> About this exercise
Copy every line of the data that includes the string "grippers".

BEGIN Source data

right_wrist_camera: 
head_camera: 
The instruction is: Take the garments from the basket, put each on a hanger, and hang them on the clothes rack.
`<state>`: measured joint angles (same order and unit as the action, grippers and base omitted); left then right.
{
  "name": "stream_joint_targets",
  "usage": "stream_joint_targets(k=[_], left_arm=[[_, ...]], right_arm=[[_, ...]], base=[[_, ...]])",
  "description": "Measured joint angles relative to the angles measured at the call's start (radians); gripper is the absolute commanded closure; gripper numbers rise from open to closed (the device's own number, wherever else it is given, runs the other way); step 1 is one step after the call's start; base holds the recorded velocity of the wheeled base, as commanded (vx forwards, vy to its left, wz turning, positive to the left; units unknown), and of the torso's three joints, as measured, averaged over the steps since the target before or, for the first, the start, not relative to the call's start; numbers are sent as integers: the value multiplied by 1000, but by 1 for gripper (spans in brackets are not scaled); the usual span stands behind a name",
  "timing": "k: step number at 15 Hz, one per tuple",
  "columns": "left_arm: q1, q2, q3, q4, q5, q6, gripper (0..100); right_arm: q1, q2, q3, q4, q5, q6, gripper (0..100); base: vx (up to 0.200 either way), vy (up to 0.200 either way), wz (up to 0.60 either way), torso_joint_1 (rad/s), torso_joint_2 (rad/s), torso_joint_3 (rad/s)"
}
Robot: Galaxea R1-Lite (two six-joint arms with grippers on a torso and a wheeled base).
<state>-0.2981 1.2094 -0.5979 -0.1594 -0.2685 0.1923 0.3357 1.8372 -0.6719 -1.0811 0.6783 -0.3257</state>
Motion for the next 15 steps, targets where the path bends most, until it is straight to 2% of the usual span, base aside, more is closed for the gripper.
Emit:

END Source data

> Your response
`<state>`: measured joint angles (same order and unit as the action, grippers and base omitted); left then right.
Robot: Galaxea R1-Lite (two six-joint arms with grippers on a torso and a wheeled base).

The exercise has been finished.